# Ralco watches 2 of a kind



## enfuseeast (Oct 19, 2018)

i have these 2 ralco watches (movement signed ralco 15j).....neither is signed on the face but have identical movements......anyone any idea of appx. date (1940s? 50s?)....and is it true that ralco have an association with movado?......both keep excellent time.....one after a tweak by simon 2......also only 28mm across the face......ladies or gents?.....



any info welcome


----------



## Always"watching" (Sep 21, 2013)

Ralco watches do indeed have a link with Movado, and were manufactured by that company. The Ralco name derives from the first letter of the names of members of the Dittesheim family, who owned Movado - Roger, Armand and Lucien. Your two Ralco watches are in a style that had a long life which makes them hard to date exactly but I would place them in the mid-late 1940s.

Ralco as a brand name was in use from a relatively early date (perhaps about the mid-1930s), as is shown by extant watches illustrated online, and the name was still in use in the 1960s. I haven't sufficiently explored Ralco to enable me to provide more details about the history of the brand, but both gents' and ladies' models were branded Ralco, as were both automatic and hand-wind watches. Some of the watches include a stylish logo on the dial in addition to the brand name - resembling a head-on view of an airplane or a wide shallow "V" and small circle.

I should just note that there is apparently information about Ralco watches contained in van Osterhausen's book on Movado.

Stop Press: I have just discovered the following information: On Saturday 11 October 1941, a U.S. Federal trademark registration was filed for the word mark RALCO. The trademark was owned by Movado Watch Agency, Inc, and received registration on 17 March 1942. It expired on 10 January 1986.


----------



## harryblakes7 (Oct 1, 2010)

Wow, intersting post, and then you mentioned "Ditisheim"

In pocket watch circles Paul Ditisheim ( 1868 - 1945 ) is very famous for doing very high end pocket watches, marine chronometers and also wrist watches. He did some revolutionary balances and chronometre work alongside physics nobel prize winner Charles Guillaume, who made the famous "Guillaume Balance"

There must have been some family connection somewhere.............


----------



## WRENCH (Jun 20, 2016)

enfuseeast said:


> also﻿ only﻿ 28mm ac﻿ross the face......﻿ladies or﻿ gent﻿s?....﻿.


 I would say by style and period, Gents, and 1930's.


----------



## Always"watching" (Sep 21, 2013)

I now have some additional information about Ralco, courtesy of Mikrolisk, which for me led to a slightly revised dating of your two Ralco watches, dear @enfuseeast.

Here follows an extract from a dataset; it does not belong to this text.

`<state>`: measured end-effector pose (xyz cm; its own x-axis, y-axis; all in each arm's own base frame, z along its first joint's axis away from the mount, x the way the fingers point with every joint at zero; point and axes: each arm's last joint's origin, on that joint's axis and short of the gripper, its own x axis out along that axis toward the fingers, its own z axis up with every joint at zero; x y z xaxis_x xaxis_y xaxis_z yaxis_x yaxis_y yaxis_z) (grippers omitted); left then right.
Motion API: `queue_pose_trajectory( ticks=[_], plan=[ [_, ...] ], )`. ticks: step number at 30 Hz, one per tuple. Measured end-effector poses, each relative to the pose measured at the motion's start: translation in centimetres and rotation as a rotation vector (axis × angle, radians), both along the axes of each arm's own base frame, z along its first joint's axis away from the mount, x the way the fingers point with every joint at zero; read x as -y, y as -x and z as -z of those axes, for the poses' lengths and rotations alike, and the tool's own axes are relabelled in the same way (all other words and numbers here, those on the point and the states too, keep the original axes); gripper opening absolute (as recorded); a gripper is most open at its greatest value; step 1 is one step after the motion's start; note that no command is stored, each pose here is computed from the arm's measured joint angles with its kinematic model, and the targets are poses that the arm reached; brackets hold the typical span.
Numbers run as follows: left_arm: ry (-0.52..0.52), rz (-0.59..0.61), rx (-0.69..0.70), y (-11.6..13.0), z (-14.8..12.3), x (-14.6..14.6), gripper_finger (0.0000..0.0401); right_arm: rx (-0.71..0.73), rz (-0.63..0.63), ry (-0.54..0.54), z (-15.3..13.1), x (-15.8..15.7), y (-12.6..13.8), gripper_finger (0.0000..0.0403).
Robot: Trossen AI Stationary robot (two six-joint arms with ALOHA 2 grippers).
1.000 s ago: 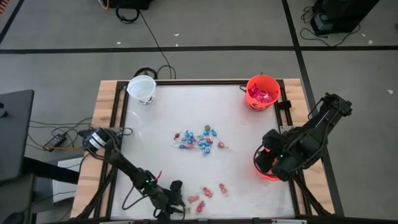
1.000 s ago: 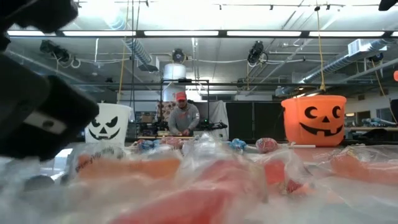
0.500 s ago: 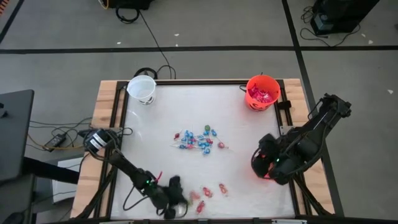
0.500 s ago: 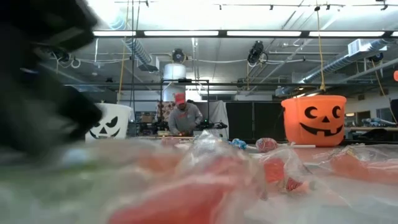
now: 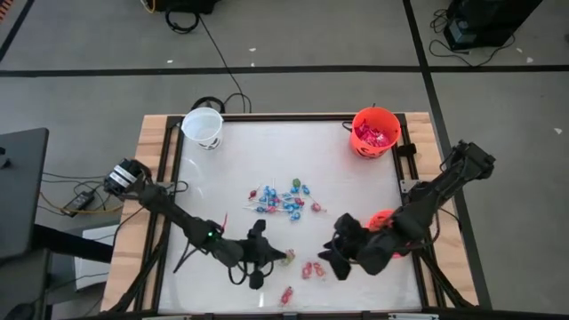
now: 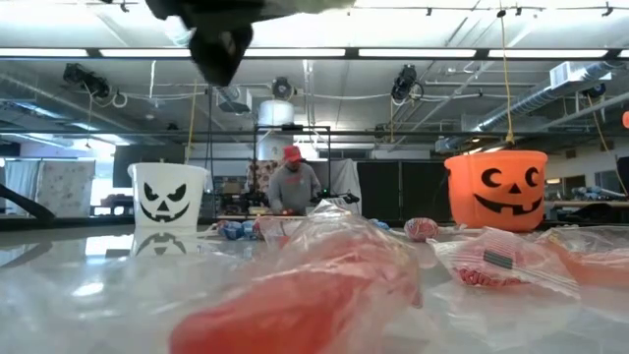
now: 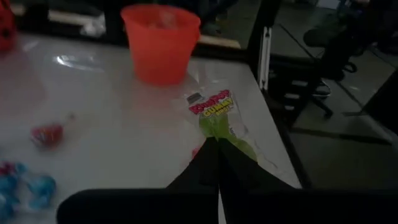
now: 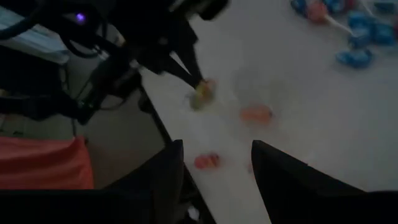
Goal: Sort candy by brand, put in halloween buckets
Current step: Put the green gummy into the bottom orange bucket
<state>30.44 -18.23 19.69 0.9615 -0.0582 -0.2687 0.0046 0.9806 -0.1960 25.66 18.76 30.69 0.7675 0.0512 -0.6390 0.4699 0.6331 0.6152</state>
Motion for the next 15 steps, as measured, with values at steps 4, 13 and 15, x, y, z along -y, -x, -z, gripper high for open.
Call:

Ralco SA was registered in 1920 as a general export company based in La Chaux-de-Fond, Switzerland and exported watches and related items. Just how direct the company link with Movado was at this time it is difficult to say, but one would expect Ralco to have exported watches produced by Movado from about this time. The actual use of the Ralco name as a brand designation stated on watches, including on movements, seems to have started later - probably beginning shortly before 1930, in which year the first US registration of Ralco occurred as a word trademark of Movado Watch Agency, Inc. My own caution in placing your watches into the 1930s was partly based on the lack of information about Ralco prior to 1940, but now that this barrier has disappeared, I have looked again at illustrative source material for watches of the period 1930-1950 and the discrepancy between my esteemed colleague @WRENCH and myself concerning the date of your two watches has pretty much vanished. In other words, I would now date your watches to the second half of the 1930s up to just after 1940.

I value expertise from wherever it comes, and am always ready to look again when someone like Wrench takes a different view to my own - in this way we can together piece together the fascinating history of watches with increasing accuracy and detail. :biggrin:


----------



## WRENCH (Jun 20, 2016)

> I value﻿﻿ expertise from wherever it comes, and am always ready to look again when someone li﻿ke Wrench takes a different view to my own - in this way we can together piece together th﻿e fascin﻿ating histo﻿ry of watch﻿es with in﻿creasing acc﻿uracy and﻿ deta﻿il. :biggrin:


 Oops,.didn't intend to contradict. :thumbsup: I had this saved from years gone by.

http://xflive.thewatchforum.co.uk/index.php?/topic/79787-ralco-watch-c1936/&do=embed


----------



## enfuseeast (Oct 19, 2018)

Thanks Always "watching" and WRENCH ....great info....many thanks......


----------



## enfuseeast (Oct 19, 2018)

i find it difficult dating watches/many objects.....between the late 1930s and the early 1950s....i suspect (only a theory)....that the efforts of people involved with style/design....were directed toward other pursuits during the 2nd WW.....seems like the aesthetic of the late art deco period picked up where it left off before the war....?

that said i cant quite imagine "harold lloyd" swinging from one of the hands of these watches.....


----------